Although the CFA exam isn’t a number crunching exam, you will come across numerous questions that require the use of a calculator. Your two weapons of choice are the Texas Instrument BA II Plus and the Hewlett Packard 12C. Before buying your calculator, make sure to read the CFA Exam Calculator Policy that can be found here.

Also, if you are undecided between the two makes and you would like to try them, both brands have apps that you can go to your phone’s App Store and download. In terms of functionality the apps are identical to the physical calculators.

I will be using the BA II Plus for my explanations and examples (I will make a separate tutorial for Hewlett Packard lovers)

(1) Present Value/Future Value [Priority = High]

What is it?  Other than being able to quickly perform basic arithmetic operations on your calculator, I think this is probably one of the most important things you will need to be able to do. You will be given the amount of money in the bank account (PV), the prevailing interest rate and the period of time over which the interest will compound and from this you will need to compute the future value. You can be given any of the inputs and solve for the missing one.

If you have started with the basics and the concept of Time Value of Money is obscure to you, you might find this article helpful.

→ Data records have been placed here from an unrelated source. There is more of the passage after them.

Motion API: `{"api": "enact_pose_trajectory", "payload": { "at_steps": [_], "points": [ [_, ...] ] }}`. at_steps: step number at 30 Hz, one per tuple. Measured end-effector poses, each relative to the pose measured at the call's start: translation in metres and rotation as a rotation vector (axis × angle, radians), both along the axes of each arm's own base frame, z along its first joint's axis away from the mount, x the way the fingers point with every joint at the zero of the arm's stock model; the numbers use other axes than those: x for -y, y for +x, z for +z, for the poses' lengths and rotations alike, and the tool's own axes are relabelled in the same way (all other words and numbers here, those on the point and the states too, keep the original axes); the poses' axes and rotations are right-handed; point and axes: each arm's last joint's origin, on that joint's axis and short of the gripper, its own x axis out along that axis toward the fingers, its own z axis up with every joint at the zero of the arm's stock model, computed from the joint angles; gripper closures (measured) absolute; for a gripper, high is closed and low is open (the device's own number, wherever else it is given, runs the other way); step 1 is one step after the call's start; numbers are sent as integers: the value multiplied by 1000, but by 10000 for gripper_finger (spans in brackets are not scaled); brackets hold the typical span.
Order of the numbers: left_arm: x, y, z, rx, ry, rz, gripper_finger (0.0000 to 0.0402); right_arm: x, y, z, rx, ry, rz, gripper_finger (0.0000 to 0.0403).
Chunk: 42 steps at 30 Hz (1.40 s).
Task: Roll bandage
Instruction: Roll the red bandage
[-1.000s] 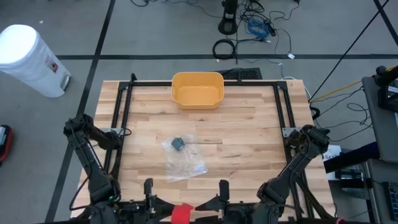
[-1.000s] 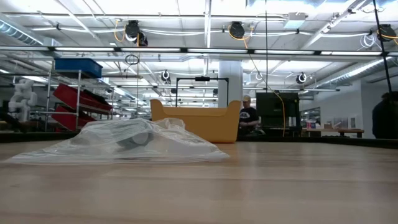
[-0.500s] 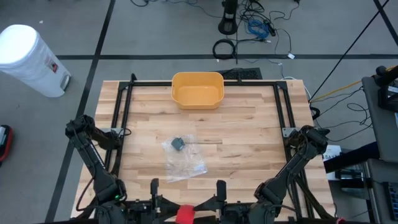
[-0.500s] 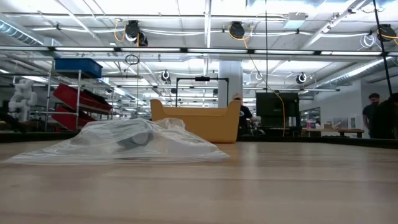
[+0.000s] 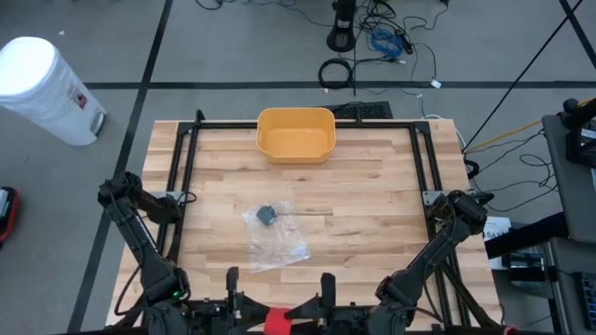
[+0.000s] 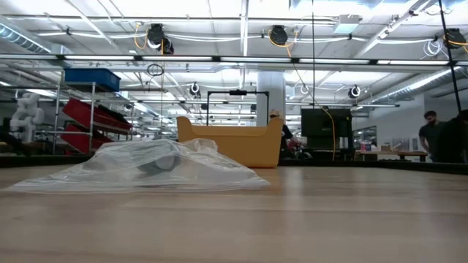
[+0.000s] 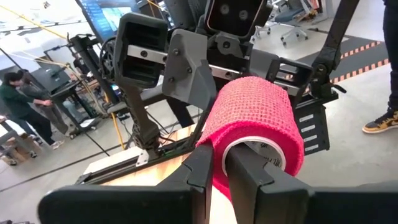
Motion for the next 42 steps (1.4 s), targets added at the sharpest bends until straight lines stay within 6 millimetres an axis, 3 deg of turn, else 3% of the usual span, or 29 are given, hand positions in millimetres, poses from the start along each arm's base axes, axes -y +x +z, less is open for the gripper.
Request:
{"api": "enact_pose_trajectory", "payload": {
  "at_steps": [14,27,37,42],
  "points": [
    [0,0,0,-3,1,-4,359,1,1,0,0,-1,-7,385],
    [10,-14,5,33,-8,-14,241,-1,-1,0,0,-1,7,386],
    [17,-29,5,40,42,61,233,-6,-5,1,10,-12,17,386],
    [24,-32,-7,1,90,45,233,-9,-8,2,18,-7,21,385]
  ]
}}
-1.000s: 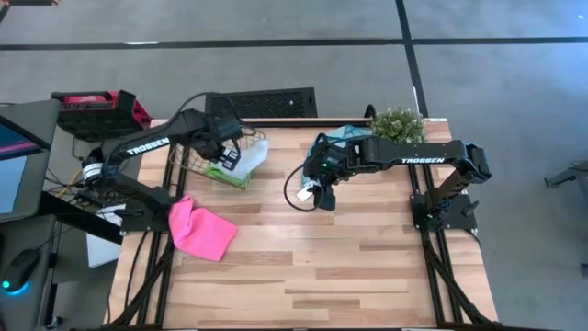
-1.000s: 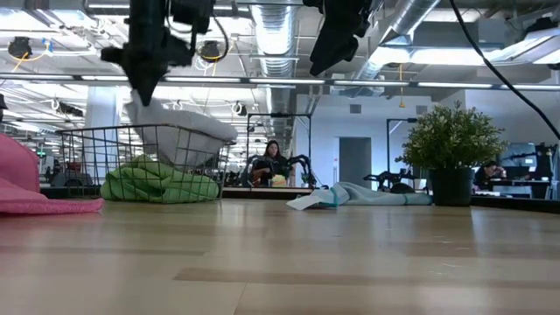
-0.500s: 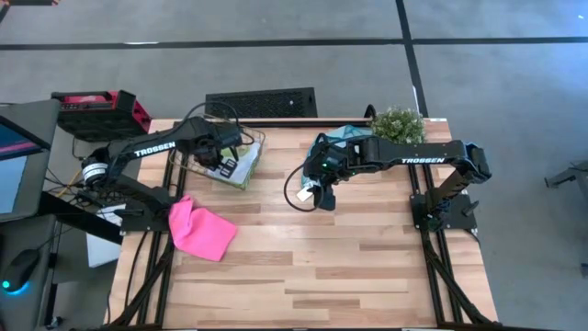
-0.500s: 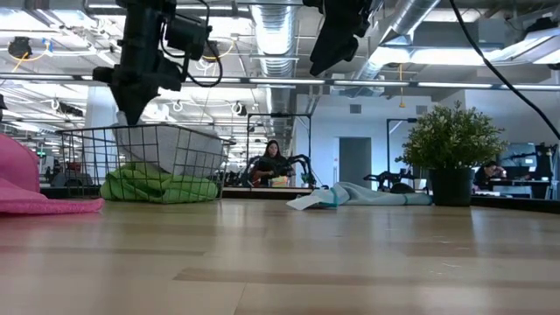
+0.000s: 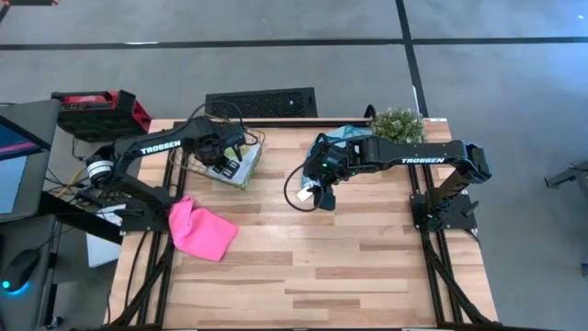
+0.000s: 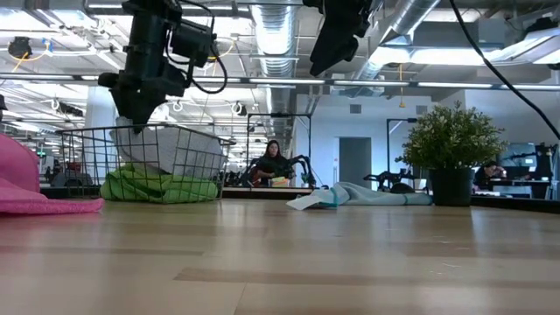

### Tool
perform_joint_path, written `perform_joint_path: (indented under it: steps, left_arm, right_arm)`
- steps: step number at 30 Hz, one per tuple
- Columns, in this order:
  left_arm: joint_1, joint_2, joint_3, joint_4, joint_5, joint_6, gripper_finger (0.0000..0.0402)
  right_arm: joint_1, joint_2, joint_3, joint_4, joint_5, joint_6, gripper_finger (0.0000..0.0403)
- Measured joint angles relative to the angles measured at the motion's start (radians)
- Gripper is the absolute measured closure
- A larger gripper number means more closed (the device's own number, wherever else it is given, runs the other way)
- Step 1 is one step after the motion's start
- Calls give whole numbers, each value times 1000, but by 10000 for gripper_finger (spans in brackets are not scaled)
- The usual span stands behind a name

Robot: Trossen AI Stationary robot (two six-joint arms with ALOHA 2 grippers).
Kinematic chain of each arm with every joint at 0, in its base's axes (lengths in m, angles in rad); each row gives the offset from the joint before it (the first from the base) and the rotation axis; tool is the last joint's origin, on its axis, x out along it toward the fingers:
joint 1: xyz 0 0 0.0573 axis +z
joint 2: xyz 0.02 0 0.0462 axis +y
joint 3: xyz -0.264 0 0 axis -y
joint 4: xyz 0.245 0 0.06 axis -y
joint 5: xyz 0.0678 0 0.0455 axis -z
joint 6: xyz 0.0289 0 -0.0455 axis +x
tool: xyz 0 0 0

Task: Fold microfiber towels
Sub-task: Put the gray microfiber cloth into the gold wire basket

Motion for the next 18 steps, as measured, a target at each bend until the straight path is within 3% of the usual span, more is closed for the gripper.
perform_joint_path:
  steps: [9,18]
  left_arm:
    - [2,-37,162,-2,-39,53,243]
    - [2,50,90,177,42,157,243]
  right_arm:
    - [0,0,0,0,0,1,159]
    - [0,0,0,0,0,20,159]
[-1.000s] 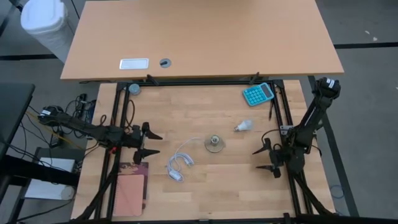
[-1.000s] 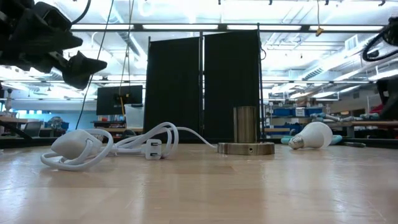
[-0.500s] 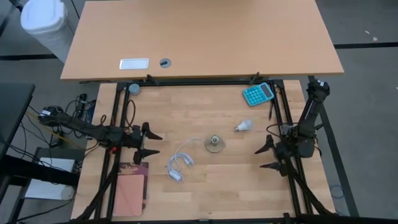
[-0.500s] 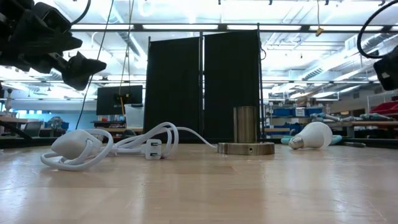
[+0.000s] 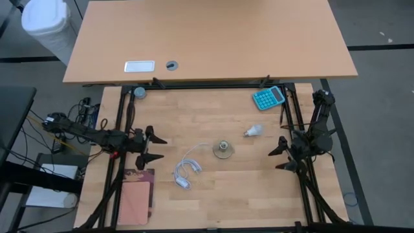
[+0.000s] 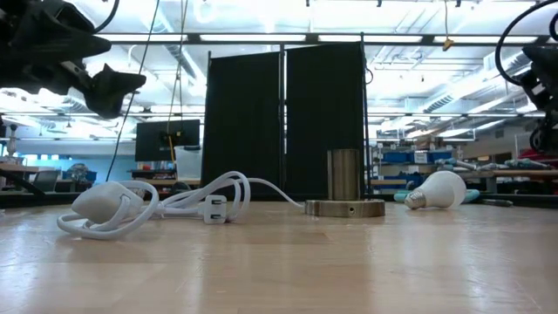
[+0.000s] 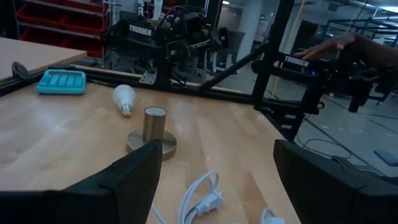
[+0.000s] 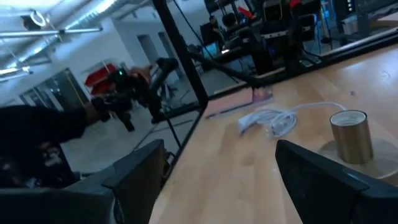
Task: Screw lightbulb
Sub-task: Return to Home Position
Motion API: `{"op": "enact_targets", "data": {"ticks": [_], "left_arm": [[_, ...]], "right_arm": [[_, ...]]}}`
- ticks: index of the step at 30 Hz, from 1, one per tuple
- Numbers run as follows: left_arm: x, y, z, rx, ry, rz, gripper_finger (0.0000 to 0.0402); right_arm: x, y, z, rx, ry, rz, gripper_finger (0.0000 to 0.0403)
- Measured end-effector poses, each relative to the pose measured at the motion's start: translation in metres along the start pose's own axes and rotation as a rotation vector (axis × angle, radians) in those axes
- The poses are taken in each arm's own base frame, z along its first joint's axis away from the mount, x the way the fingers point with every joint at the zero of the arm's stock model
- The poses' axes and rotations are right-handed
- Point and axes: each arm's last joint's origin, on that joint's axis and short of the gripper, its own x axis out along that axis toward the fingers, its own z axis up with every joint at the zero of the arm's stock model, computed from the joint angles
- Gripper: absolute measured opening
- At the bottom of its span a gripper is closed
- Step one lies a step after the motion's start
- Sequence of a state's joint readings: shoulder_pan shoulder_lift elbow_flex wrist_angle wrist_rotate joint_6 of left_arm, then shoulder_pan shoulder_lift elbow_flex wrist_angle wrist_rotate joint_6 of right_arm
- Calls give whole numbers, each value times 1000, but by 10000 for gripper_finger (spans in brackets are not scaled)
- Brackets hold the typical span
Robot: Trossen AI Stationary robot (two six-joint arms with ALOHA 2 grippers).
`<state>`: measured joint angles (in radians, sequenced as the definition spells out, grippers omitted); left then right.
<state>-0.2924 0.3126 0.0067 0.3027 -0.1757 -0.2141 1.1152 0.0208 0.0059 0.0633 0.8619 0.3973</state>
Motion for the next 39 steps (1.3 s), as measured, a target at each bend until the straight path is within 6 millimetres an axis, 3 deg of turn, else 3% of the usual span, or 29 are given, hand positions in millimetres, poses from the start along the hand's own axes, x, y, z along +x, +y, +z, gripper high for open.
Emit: {"op": "enact_targets", "data": {"ticks": [15, 29, 39], "left_arm": [[-13, 1, 5, -11, -64, -14, 314], [-19, 3, 3, -10, -56, -12, 314], [-19, 3, 4, -11, -59, -13, 314]], "right_arm": [[6, 2, -15, -129, 101, -42, 309], [0, -2, 3, 21, -27, -14, 309], [1, -2, 2, 13, -22, -19, 309]]}}
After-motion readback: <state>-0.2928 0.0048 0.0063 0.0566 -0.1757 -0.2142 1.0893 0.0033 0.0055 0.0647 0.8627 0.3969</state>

This is also applicable to fixed income where you have the market price of the bond, coupon payments and coupon payments frequency and you will need to compute the IRR of the bond. You can easily compute the present value of annuities or lease payments in Financial Reporting. Yes, simple Time Value of Money calculations are ubiquitous on the CFA exams so let’s get started.

Examples:

Q. A bond is trading at $102, it pays 5% coupon per annum and matures in 2 years. What is the bond’s yield? A. Mathematically this is what you would see if you applied the formula for calculating the yield: ${ Bond Price } = \frac { C f _ { 1 } } { ( 1 + y ) ^ { 1 } } + \frac { C f _ { 2 } + \text { FaceValue } } { ( 1 + y ) ^ { 2 } }$ If we look at the above formula for calculating the present value of a bond we can see that we are given everything except the y (for those who have studied corporate finance you can see that this is comparable to getting the IRR of a project), for the face value we can assume that it pays$100 at maturity.  This gives us the below formula:

$102 = \frac { 5 } { ( 1 + y ) ^ { 1 } } + \frac { 5 + 100 } { ( 1 + y ) ^ { 2 } }$

We will be using the grey buttons of our BA II Plus in the red box.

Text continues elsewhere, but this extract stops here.